**INSTRUCTIONS FOR THE TASK:**
The lines from the start of the listing through the line containing "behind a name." should be printed exactly, and no other lines should be printed.

**AVAILABLE DATA:**
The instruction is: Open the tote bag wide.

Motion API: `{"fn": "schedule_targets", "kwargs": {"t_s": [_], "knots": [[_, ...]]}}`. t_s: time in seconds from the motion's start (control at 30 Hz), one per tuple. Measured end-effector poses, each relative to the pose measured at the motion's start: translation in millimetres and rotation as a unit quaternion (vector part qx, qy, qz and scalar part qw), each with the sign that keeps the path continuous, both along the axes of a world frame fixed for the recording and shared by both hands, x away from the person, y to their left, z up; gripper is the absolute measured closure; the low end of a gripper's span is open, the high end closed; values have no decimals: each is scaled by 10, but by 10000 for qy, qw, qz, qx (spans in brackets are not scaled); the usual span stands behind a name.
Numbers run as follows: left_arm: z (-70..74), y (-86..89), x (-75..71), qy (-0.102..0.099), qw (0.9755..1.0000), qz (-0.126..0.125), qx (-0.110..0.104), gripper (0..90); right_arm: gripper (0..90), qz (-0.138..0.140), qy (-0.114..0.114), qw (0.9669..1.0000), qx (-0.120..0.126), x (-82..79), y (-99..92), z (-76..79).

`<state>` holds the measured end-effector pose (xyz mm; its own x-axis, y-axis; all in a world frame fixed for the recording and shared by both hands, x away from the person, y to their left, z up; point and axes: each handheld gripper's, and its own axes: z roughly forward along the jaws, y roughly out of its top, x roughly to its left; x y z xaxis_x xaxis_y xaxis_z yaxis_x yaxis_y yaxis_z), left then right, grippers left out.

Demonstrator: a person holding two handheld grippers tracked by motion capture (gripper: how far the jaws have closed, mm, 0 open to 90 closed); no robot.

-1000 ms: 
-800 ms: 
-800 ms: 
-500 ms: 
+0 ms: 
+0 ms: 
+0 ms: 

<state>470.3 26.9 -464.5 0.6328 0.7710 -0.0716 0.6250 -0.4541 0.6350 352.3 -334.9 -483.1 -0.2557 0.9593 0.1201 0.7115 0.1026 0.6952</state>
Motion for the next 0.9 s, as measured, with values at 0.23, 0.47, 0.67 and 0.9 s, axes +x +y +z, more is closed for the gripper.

**WRITTEN ANSWER:**
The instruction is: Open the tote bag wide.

Motion API: `{"fn": "schedule_targets", "kwargs": {"t_s": [_], "knots": [[_, ...]]}}`. t_s: time in seconds from the motion's start (control at 30 Hz), one per tuple. Measured end-effector poses, each relative to the pose measured at the motion's start: translation in millimetres and rotation as a unit quaternion (vector part qx, qy, qz and scalar part qw), each with the sign that keeps the path continuous, both along the axes of a world frame fixed for the recording and shared by both hands, x away from the person, y to their left, z up; gripper is the absolute measured closure; the low end of a gripper's span is open, the high end closed; values have no decimals: each is scaled by 10, but by 10000 for qy, qw, qz, qx (spans in brackets are not scaled); the usual span stands behind a name.

No more is needed for this exercise.